In Search of a Feminist Theory of Expression
Keywords:Expression, Feminism, Wittgenstein, Merleau-Ponty, Phenomenology, Language
In the Tractactus Logico Philosophicus, Wittgenstein concludes that what cannot be spoken about is better left unsaid, which would correspond to everything that is not scientific language susceptible of being formalized in the propositional framework. It is not until Philosophical Investigations that he will find the formula of the “expression” taken in an encompassing sense with its notion of “seeing aspects”. For his part, in his course “Le problème de la parole”, Merleau-Ponty, elaborates a reflection on language that begins with the consideration of the scientific and logical naivety of language, in relation to Saussure's linguistics, and ends with the comparison between Proust and Stendhal.
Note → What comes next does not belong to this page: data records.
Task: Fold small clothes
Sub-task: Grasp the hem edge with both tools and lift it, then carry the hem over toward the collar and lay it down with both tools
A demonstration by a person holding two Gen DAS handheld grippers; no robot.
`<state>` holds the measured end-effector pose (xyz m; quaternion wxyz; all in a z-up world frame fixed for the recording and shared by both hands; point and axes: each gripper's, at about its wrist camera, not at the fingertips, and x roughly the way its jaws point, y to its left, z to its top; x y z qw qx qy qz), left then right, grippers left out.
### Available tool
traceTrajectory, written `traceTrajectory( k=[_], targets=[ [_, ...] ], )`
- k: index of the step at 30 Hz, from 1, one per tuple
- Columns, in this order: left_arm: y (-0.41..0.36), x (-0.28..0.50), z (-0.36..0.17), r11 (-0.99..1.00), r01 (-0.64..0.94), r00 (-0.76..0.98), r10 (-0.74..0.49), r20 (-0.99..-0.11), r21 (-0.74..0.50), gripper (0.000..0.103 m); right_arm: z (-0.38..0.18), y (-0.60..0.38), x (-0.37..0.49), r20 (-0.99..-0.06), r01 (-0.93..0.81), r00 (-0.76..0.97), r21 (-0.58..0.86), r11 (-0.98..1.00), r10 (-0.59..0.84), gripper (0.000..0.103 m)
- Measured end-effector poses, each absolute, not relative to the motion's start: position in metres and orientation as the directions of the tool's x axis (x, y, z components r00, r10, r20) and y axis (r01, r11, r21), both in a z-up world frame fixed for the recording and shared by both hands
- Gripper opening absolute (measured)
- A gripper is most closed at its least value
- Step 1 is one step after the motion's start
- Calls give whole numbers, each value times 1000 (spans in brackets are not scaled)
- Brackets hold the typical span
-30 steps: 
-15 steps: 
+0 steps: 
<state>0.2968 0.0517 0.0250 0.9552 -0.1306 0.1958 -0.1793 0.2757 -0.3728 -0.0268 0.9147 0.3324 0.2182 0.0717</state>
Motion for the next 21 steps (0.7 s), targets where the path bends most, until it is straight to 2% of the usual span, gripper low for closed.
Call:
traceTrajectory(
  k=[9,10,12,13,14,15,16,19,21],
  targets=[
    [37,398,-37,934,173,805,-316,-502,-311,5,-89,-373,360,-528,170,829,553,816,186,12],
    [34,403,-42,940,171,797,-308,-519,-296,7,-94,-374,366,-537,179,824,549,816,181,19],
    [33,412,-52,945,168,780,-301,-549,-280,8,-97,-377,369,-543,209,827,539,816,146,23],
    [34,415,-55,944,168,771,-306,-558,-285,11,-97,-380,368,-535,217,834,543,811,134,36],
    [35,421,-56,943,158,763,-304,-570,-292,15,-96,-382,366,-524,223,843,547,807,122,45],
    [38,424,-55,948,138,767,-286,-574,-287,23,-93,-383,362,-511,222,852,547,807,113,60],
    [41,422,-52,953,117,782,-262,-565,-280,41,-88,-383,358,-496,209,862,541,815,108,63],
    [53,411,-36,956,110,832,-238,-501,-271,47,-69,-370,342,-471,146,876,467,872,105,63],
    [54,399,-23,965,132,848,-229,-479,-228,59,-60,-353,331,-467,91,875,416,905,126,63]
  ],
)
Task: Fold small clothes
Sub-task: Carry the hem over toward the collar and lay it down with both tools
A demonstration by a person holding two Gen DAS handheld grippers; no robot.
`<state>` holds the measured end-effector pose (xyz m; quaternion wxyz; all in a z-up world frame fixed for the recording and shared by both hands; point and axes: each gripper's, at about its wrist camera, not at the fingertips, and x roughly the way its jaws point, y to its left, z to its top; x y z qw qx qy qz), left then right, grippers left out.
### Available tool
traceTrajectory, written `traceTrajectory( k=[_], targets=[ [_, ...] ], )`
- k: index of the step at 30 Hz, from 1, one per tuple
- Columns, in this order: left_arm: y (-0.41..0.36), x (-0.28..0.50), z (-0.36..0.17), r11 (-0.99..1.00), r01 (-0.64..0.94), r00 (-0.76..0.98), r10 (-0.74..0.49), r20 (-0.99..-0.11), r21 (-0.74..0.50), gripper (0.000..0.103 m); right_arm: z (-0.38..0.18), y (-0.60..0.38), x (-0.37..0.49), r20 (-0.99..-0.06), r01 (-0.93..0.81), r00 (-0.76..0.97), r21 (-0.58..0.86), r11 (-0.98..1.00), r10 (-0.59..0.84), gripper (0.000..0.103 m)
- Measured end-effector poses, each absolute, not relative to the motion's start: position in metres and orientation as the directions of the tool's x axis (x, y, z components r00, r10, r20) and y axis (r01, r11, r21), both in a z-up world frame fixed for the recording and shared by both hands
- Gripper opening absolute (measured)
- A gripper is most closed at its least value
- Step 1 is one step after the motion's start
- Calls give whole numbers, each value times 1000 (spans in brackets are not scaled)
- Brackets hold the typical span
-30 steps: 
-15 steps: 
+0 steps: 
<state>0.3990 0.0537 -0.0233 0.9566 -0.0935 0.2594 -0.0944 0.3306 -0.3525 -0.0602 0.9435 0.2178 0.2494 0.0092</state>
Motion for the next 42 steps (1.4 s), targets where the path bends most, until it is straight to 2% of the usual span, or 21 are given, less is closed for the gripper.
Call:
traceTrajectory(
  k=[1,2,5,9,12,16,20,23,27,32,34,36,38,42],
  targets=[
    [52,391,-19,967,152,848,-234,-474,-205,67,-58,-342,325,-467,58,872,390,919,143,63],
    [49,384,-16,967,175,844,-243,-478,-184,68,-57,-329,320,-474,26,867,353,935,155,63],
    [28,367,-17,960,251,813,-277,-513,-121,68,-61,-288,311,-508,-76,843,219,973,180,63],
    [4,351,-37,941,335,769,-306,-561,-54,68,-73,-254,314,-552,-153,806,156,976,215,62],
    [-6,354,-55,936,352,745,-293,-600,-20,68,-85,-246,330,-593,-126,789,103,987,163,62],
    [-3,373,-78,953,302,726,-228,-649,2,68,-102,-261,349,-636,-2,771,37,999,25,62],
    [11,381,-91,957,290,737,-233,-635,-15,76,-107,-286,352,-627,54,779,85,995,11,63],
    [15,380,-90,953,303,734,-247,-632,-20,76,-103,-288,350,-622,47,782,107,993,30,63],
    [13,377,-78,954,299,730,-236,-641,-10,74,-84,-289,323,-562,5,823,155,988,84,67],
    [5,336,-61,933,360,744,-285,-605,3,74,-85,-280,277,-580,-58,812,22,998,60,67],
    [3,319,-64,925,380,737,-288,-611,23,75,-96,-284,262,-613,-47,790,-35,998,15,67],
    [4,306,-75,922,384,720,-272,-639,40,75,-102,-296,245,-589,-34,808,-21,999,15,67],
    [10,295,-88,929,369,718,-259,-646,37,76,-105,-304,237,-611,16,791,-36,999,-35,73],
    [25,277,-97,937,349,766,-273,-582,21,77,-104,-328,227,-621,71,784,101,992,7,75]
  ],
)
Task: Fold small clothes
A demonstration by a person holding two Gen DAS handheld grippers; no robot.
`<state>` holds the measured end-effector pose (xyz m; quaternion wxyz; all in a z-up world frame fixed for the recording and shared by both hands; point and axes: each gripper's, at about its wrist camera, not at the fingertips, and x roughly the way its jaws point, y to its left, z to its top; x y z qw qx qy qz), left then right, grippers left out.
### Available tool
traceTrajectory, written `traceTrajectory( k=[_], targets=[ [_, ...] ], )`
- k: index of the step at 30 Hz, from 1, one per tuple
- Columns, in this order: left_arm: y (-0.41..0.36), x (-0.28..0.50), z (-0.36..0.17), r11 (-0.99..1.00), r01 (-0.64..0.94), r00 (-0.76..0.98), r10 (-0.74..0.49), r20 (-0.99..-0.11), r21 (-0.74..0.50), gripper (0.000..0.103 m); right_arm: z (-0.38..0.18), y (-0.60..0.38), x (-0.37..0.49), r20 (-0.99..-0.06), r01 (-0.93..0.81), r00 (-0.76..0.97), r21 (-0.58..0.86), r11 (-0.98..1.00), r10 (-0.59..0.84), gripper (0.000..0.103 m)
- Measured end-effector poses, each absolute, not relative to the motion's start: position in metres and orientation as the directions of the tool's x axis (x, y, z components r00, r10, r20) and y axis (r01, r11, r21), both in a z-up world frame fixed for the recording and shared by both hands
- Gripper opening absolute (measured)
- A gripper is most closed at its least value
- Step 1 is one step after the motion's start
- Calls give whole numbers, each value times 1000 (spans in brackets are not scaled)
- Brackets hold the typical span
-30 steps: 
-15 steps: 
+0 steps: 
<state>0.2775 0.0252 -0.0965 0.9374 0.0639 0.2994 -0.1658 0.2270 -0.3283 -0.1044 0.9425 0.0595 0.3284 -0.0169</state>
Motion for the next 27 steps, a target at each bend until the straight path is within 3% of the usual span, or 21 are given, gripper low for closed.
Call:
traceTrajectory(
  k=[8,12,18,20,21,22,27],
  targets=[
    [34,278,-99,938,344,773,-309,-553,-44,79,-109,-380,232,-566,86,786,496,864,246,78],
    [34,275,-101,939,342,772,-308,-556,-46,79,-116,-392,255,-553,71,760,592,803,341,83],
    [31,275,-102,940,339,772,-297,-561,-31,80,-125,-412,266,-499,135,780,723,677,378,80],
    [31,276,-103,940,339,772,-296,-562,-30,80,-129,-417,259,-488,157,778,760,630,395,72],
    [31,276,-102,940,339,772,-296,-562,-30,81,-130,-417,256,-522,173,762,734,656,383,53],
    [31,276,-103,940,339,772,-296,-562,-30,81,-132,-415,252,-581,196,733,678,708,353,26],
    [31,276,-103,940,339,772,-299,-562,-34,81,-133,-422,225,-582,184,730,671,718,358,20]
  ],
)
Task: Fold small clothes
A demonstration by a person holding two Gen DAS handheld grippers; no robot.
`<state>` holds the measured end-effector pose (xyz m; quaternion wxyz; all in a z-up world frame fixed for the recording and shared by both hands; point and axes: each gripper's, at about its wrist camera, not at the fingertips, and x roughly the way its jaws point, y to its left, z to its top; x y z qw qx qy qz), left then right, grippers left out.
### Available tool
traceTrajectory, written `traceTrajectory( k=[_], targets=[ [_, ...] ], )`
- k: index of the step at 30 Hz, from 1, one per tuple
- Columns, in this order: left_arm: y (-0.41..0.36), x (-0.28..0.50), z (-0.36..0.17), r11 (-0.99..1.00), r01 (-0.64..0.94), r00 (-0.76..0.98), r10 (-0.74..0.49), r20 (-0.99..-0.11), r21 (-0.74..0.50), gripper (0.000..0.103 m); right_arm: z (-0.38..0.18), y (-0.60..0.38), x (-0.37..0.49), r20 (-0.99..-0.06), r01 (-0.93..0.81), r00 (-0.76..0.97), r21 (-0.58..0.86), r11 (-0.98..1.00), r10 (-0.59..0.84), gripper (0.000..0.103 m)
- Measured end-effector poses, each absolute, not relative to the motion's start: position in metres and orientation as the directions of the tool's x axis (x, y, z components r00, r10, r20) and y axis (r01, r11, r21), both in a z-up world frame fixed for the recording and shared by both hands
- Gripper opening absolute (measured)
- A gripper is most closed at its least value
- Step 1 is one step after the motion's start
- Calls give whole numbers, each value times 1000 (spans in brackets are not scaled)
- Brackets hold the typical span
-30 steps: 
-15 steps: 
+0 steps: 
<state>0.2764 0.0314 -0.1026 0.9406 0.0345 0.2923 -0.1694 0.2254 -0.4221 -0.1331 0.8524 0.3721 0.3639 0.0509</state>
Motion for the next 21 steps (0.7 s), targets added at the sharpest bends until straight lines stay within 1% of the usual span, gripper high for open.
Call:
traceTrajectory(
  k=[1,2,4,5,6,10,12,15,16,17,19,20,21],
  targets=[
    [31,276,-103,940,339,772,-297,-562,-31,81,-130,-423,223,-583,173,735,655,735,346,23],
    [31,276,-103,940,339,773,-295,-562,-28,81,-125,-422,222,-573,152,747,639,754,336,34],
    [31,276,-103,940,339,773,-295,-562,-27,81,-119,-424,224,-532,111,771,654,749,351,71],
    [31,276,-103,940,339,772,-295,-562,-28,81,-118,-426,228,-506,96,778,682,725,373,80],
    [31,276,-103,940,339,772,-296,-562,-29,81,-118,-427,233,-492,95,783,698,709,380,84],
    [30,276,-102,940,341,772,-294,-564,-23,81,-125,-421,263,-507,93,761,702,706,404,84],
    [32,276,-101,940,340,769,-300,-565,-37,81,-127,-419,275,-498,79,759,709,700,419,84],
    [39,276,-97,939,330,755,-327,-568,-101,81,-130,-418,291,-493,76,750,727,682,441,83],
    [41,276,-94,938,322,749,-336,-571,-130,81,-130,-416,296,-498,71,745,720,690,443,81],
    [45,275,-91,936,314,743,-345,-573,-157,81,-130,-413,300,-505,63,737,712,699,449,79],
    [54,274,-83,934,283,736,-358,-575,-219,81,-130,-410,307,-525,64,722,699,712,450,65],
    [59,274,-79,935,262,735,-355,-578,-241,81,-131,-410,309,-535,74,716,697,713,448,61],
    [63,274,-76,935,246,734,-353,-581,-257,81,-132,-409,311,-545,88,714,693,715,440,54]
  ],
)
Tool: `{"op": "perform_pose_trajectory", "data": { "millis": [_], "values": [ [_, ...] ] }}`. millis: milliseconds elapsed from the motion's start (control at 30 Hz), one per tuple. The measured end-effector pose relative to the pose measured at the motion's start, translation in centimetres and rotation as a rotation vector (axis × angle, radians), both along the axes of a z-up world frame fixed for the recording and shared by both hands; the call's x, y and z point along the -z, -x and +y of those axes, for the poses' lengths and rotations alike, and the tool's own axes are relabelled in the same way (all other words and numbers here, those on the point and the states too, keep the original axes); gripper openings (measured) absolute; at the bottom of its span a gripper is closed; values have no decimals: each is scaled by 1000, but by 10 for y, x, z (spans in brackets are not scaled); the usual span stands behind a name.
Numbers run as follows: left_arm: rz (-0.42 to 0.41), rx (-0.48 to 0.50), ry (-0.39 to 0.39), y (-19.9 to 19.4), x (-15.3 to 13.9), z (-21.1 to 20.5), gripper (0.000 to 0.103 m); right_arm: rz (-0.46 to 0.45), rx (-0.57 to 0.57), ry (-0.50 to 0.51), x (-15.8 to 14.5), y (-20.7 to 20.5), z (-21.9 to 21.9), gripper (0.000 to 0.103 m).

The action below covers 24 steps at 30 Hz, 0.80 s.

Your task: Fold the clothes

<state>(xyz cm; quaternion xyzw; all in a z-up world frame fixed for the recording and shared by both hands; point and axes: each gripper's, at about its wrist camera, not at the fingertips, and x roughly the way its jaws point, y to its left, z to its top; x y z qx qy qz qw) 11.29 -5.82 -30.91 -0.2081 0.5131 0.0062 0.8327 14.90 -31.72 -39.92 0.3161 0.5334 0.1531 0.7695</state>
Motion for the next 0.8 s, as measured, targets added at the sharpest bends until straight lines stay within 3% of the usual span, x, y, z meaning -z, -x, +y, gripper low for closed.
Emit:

In this last part, he proposes that literature, as a creative language and an expressive operation, is both true life, connected with the ontological foundation of what exists, and phenomenology that shows the institution of that life. In both authors, the logical consideration is overwhelmed by the expressive power of language. Our contribution will make a comparison between Wittgenstein's and Merleau-Ponty's reflections on language and expressiveness. With this, we will seek to propose the bases of a feminist theory of expression, that is, a theory that seeks to show the particularity of female expressiveness.